▸ EXERCISE GOAL
Pull every line containing "phrase" from the listing below.

---------- THE DATA ----------

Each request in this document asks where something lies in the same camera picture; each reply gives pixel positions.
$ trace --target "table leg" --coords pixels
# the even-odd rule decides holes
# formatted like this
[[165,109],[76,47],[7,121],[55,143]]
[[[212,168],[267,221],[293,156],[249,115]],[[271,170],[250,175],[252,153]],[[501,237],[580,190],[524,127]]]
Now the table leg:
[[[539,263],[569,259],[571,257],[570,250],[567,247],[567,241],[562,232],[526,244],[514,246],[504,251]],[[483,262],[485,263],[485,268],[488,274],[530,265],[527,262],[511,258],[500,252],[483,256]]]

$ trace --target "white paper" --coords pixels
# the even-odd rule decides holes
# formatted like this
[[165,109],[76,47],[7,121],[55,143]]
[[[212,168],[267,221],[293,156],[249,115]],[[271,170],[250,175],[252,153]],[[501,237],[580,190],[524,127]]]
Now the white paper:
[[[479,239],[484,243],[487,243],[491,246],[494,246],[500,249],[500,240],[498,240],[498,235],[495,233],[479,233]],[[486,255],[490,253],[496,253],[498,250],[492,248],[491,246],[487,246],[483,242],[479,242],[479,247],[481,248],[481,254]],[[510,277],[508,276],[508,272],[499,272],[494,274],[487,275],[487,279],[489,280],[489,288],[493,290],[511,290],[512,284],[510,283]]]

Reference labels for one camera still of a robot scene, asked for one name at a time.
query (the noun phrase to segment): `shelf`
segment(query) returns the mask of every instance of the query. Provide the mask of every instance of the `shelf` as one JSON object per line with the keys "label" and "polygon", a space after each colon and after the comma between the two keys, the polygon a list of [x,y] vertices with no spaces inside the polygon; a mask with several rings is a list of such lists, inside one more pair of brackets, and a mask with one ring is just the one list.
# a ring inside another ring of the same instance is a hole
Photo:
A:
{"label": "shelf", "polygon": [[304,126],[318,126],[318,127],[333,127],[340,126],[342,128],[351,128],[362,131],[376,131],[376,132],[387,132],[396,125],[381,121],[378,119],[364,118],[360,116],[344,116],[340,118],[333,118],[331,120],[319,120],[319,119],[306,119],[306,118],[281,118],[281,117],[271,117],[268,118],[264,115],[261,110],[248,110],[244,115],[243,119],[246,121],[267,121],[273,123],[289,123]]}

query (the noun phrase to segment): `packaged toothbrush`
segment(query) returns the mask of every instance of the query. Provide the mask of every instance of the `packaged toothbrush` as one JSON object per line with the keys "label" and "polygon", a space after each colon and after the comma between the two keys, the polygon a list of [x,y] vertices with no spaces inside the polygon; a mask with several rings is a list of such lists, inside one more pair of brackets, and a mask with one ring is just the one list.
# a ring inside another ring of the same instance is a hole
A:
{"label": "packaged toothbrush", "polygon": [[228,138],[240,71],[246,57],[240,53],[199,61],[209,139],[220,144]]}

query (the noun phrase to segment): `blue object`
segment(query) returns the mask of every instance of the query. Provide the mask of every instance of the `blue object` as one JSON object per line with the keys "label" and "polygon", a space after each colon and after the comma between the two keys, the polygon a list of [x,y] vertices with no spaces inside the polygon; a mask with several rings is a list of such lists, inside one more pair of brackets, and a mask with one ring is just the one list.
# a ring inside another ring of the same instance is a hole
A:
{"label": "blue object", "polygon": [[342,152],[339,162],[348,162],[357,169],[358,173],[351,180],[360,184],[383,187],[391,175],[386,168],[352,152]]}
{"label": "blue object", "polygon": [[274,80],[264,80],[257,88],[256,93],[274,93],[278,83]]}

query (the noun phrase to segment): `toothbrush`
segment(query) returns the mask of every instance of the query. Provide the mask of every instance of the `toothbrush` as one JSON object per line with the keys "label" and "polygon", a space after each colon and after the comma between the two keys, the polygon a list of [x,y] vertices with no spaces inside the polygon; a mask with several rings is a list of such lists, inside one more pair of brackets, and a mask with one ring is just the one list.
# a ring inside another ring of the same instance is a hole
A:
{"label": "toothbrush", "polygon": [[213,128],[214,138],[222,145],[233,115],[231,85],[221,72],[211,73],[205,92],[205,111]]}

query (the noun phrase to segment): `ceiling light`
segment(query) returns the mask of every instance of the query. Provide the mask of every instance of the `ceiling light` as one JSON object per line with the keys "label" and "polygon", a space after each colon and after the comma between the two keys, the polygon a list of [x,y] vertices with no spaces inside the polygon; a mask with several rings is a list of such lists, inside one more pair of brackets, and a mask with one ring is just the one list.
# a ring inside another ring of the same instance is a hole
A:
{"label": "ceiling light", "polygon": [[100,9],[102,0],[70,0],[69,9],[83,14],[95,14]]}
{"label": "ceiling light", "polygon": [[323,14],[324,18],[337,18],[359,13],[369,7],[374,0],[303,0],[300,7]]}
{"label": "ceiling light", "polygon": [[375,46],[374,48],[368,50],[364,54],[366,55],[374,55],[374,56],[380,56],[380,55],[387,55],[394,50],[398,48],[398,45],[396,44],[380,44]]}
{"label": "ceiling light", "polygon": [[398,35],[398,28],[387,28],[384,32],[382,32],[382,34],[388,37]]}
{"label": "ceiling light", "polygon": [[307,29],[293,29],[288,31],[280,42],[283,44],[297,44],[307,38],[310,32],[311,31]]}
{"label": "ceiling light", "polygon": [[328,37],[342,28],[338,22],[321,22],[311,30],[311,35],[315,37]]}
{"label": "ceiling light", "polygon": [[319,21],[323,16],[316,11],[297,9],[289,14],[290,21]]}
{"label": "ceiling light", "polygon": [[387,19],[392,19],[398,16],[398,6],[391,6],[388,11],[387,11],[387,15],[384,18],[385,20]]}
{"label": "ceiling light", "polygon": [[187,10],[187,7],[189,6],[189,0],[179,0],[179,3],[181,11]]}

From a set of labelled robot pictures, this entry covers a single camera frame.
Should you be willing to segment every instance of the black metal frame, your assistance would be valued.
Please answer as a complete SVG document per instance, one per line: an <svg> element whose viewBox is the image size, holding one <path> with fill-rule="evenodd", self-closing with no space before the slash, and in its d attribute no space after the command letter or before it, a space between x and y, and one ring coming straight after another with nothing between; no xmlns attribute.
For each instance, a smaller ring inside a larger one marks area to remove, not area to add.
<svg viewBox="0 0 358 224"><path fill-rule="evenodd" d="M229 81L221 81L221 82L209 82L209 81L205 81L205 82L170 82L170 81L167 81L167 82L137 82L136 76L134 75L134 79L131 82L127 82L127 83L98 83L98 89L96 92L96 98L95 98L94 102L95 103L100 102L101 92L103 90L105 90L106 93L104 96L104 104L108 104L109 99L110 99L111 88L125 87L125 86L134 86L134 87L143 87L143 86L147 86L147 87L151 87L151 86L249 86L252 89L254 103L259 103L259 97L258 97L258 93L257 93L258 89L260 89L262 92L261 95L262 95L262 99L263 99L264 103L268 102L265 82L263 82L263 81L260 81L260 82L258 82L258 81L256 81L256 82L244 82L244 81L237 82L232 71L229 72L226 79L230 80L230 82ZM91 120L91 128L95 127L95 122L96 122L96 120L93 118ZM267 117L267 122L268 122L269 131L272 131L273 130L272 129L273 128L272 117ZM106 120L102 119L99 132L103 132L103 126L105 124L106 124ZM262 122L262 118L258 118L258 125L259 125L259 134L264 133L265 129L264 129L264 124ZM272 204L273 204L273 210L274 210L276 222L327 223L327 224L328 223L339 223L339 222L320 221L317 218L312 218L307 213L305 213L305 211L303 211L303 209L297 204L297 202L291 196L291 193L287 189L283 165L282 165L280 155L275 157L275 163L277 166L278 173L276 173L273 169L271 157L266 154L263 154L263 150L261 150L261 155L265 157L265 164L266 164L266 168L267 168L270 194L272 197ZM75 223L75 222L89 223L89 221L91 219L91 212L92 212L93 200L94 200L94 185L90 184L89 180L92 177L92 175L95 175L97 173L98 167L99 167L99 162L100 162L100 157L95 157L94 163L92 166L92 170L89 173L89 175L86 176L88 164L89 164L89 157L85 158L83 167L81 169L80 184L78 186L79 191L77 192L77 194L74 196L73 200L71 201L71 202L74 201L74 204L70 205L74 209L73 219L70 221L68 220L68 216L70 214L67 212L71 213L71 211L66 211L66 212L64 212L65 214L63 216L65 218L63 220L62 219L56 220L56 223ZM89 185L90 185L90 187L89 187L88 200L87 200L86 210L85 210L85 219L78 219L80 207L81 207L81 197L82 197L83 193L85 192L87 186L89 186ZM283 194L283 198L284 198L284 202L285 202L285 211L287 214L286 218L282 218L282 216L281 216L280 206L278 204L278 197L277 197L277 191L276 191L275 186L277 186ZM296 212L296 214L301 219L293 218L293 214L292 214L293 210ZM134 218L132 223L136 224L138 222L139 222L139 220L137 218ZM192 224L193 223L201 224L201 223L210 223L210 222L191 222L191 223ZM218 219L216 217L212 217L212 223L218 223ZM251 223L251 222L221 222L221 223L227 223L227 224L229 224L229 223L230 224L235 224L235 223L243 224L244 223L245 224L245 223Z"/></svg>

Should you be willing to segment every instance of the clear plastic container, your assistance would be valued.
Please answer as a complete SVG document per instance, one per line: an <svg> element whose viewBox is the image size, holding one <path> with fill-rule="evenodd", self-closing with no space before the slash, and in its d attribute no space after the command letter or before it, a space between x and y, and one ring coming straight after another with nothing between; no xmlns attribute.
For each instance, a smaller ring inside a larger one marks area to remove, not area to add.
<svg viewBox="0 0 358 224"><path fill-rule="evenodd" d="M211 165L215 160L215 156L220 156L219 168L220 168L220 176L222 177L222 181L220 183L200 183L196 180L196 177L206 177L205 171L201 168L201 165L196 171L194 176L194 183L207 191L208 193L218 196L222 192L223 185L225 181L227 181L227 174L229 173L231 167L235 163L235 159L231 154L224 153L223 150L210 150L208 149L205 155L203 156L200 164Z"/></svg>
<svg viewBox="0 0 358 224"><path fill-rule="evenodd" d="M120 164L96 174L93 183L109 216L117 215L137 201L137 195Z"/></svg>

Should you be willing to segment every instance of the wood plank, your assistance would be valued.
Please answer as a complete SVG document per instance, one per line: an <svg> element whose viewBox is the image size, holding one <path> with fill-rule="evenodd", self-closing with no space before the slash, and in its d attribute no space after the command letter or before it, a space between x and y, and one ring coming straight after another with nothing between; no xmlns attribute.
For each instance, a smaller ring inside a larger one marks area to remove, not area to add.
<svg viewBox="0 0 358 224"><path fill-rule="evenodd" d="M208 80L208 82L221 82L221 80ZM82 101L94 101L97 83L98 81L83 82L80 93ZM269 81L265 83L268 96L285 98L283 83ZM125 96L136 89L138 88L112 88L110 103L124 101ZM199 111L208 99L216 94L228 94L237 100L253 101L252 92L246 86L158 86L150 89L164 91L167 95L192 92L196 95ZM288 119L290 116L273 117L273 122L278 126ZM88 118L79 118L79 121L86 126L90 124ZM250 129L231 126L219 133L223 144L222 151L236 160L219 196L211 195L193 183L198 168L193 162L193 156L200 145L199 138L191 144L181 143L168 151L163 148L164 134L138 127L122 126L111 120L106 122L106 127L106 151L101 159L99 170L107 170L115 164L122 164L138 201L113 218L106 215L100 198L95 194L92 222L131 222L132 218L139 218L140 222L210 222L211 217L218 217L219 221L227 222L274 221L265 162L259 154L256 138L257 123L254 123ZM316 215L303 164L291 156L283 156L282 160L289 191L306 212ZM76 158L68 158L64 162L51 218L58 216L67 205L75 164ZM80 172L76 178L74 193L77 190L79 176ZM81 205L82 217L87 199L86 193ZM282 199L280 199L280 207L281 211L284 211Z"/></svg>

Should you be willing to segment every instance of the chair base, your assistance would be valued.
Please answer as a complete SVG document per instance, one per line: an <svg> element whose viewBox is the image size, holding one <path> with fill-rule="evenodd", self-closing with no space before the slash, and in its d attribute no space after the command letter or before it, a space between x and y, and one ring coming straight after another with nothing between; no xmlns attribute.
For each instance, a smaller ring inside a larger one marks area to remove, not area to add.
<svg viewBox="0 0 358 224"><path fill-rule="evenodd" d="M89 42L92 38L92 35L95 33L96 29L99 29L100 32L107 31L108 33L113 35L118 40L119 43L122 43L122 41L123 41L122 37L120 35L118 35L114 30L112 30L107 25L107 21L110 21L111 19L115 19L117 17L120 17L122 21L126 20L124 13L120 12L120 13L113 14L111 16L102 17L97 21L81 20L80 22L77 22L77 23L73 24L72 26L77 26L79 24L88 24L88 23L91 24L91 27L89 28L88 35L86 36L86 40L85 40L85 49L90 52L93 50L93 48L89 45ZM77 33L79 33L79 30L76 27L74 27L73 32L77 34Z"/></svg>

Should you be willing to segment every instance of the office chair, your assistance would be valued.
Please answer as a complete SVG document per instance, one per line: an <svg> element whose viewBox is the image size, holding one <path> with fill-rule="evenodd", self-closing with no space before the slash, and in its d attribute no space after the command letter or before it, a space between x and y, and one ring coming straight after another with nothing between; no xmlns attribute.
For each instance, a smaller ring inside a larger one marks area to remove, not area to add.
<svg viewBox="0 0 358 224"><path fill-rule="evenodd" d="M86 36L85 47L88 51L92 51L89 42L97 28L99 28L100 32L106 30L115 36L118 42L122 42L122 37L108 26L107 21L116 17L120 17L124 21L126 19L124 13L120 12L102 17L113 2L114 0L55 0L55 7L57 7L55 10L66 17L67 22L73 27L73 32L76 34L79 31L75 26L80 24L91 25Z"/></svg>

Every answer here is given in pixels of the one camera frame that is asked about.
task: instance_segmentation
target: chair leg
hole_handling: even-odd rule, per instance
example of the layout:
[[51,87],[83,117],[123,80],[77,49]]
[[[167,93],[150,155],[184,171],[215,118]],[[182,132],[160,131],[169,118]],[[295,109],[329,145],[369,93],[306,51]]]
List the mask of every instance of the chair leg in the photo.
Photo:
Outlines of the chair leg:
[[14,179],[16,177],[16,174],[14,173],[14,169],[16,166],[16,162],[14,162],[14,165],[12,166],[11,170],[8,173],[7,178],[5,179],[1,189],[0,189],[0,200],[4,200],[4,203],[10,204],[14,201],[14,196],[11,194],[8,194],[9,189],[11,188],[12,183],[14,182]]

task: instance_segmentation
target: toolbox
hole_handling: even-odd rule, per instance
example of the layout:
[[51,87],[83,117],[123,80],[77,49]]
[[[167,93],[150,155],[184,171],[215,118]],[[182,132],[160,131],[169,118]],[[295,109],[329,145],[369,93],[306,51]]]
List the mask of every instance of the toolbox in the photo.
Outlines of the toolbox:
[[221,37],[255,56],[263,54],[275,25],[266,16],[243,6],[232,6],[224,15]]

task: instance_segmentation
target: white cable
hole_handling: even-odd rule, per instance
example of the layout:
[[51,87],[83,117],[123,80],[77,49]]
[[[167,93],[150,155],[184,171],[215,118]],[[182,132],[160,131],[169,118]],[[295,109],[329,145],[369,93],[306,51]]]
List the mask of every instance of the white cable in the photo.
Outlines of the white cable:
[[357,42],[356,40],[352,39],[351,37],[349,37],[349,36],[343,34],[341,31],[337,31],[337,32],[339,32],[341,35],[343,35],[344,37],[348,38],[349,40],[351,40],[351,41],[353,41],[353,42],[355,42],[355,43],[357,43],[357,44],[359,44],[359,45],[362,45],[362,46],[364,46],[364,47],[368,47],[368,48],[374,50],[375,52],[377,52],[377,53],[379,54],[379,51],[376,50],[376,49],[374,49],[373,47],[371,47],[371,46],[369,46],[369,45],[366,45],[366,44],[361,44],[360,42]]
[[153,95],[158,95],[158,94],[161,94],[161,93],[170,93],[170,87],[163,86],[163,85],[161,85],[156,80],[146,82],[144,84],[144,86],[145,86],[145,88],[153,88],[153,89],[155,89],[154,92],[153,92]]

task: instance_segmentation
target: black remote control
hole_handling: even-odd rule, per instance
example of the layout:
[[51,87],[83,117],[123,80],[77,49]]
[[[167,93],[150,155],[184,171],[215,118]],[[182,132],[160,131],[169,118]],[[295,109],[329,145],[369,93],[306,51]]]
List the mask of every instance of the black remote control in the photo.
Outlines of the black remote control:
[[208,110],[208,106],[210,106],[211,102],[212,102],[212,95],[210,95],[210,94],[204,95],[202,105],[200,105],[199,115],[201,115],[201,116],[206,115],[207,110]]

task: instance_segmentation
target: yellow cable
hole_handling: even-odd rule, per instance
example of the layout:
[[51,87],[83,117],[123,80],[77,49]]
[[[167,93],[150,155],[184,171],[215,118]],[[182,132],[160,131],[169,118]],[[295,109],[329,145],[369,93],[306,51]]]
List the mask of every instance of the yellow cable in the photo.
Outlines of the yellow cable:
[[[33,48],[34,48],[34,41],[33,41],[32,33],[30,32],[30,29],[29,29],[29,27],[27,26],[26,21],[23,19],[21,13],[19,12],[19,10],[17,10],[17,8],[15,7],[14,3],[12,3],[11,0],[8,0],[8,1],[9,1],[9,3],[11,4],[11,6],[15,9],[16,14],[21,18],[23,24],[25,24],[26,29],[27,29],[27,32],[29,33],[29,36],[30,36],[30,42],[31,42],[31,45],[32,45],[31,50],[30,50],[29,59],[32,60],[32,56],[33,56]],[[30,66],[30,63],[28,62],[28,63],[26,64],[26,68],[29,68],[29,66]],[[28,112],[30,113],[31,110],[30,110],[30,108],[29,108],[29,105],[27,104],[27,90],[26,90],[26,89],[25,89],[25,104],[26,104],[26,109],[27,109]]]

----------

▸ SOLVED PROBLEM
query (the noun phrase to segment): `shelf`
query (the noun phrase to segment): `packaged toothbrush`
query (the noun phrase to segment): `blue object`
query (the noun phrase to segment): `toothbrush`
query (the noun phrase to segment): `ceiling light`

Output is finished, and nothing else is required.